Scientists and companies have been making huge strides in computer vision, and companies are becoming ever more sophisticated at tracking consumers’ movements and gleaning data from them.
(TNS) -- Sophisticated tracking technology, the likes of which you might associate with governments or big companies, may soon be in consumers’ hands, homes, cars and local stores.
If it works as described — a big “if,” of course, — the technology developed by a small-but-established U.K. company called Apical could detect not only people, but determine what they are doing, where they are going and even what they may be thinking. The technology, dubbed Spirit and part of the growing and fast-developing field of computer vision, could be used for everything from helping consumers shoot better videos to helping the local coffee shop improve its sales.
“What (the Spirit technology) is doing solves a lot of problems,” said Mike Krell, an analyst at industry research firm Moor Insights & Strategy. “It could open up a lot of applications.”
Scientists and companies have been making huge strides in computer vision and tracking technologies. Just last month, researchers at Google and Stanford separately announced they had developed software that allows computers to identify and even write a caption for what’s happening in a scene. And for years now, consumers have been able to configure smartphones running Google’s Android software to unlock their screens when they recognize particular faces.
Meanwhile, companies are becoming ever more sophisticated at tracking consumers’ movements and gleaning data from them. A company called Affectiva, for example, has developed a way of determining consumers’ emotional states by monitoring their facial expressions with a simple webcam. Meanwhile, San Jose-based RetailNext has developed a system that combines data from video cameras, Wi-Fi antennas, Bluetooth beacons, cash registers and more to track consumers in retail stores.

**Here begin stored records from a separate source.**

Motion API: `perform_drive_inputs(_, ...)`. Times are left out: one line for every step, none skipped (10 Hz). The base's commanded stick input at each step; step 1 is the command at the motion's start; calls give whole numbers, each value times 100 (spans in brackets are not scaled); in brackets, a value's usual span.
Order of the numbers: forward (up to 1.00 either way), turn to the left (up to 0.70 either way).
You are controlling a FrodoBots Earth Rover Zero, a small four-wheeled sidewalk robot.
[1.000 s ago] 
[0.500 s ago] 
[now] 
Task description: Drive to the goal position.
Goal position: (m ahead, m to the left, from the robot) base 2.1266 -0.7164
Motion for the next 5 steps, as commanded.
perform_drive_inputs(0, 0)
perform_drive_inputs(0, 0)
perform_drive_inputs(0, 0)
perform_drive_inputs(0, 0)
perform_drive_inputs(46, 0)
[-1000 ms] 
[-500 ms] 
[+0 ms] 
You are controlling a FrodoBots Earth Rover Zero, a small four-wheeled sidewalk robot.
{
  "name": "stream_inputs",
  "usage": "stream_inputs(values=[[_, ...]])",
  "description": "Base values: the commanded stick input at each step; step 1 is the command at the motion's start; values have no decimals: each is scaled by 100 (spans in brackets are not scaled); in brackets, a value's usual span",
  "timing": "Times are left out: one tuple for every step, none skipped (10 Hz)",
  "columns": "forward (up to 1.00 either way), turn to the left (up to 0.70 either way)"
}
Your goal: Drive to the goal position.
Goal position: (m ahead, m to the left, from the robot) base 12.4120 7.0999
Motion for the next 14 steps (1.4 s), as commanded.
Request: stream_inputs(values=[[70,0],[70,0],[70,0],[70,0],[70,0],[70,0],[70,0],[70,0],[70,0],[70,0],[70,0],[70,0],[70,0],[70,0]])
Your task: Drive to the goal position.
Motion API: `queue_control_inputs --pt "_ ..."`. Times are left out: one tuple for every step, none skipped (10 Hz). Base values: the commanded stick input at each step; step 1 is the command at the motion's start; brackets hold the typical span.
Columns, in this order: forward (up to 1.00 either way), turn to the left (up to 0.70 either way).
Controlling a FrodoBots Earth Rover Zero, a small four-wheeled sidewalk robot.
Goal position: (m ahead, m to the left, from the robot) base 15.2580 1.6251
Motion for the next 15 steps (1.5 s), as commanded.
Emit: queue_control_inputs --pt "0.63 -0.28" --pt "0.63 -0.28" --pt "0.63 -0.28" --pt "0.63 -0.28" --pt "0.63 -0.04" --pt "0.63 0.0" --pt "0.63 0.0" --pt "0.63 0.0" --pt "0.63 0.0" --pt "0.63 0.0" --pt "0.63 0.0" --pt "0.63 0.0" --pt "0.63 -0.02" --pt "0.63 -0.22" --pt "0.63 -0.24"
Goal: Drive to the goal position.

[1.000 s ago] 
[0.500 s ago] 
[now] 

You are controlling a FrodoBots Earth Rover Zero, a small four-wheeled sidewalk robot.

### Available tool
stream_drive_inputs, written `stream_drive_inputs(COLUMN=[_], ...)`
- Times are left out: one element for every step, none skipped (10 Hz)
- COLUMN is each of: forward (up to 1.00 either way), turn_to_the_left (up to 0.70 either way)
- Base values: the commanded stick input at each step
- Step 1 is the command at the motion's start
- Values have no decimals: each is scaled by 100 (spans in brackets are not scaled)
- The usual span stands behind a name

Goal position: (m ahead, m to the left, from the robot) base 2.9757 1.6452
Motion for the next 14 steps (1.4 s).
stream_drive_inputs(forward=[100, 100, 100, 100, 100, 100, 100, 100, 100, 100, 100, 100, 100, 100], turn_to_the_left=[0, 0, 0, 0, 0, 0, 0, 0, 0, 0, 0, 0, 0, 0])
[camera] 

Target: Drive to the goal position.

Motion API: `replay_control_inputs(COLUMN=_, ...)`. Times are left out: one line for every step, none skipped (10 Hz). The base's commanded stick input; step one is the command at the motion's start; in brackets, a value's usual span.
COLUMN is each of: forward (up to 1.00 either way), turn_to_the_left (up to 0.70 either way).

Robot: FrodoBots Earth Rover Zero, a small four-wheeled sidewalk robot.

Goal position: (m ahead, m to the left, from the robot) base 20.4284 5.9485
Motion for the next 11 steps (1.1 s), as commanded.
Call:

Spirit represents another advance in the field, one that offers similar practical and consumer uses. According to Apical, the technology is powerful enough to track up to 120 people or moving objects at a time and glean their directions and intentions in real time. Unlike similar technologies, though, Spirit doesn’t rely on powerful computers and doesn’t need to transmit video to servers in the cloud. Instead, it can be built into the camera chips inside a smartphone or even a relatively simple webcam.
Generally, tracking systems try to glean information from video files, which means they have to process the video after it’s recorded. By contrast, Spirit works independently of video. It takes a snapshot of a scene, but instead of recording pixel-by-pixel information such as color and brightness, it only records so-called metadata, such as the location, shape, trajectory and pose — how someone is standing or gesturing — of a particular person or object.
Because the system is recording much less information, the data can be used immediately. It also means that applications don’t have to worry about storing or processing large video files or about how much bandwidth is available to transmit them up to the cloud.
“That’s the essential difference,” said Paul Strzelecki, a consultant who works with the company. “You’ve got to deal with the data at the edge and not create data” — like video — “that you don’t need.”
You may not have heard of Apical, but there’s a decent chance that you’ve used its technology. The company designs specialized processing “cores” for imaging chips that have been shipped in about a billion products, mostly smartphones, and have been licensed by Qualcomm and Samsung, two of the major manufacturers of smartphone processors.
The company was one of the pioneers of the high-dynamic range, or HDR, feature found in many smartphone cameras that helps them take pictures of scenes with a high contrast between light and dark areas. It also has developed a sophisticated screen-dimming technology found in Microsoft’s Lumia phones that helps make them more legible outdoors.
One of the first places that Spirit is likely to show up is in smartphone cameras. Apical has developed a way of using Spirit to help consumers take better videos. The technology would maintain focus on a subject in a busy scene — say, of a child riding a bike in a park — and even automatically zoom in on the subject. At the same time, Spirit could be used to make it easier for consumers to find their videos later, by automatically tagging the video with pertinent information — not only the time it was taken and the location, but also what’s happening and who’s in the video.
That system could be in smartphones as soon as the end of next year. But Spirit may find its way into other products as well. The company is also exploring using Spirit in home-automation devices, in which the light might turn on or the TV volume might be automatically turned down when a particular person enters the room. Apical is also marketing Spirit to retailers, suggesting that it could allow them to present consumers with offers in real time on particular products based on what they happened to be looking at in the store.
And the system could have plenty of other applications. It could potentially be used in cars, to warn drivers about pedestrians near the road, or in security cameras to help identify actual threats.
“As with a lot of these things, the actual killer app will turn out to be something that’s completely different, something that we weren’t expecting,” said Jeremy Green, principal analyst at Machina Research.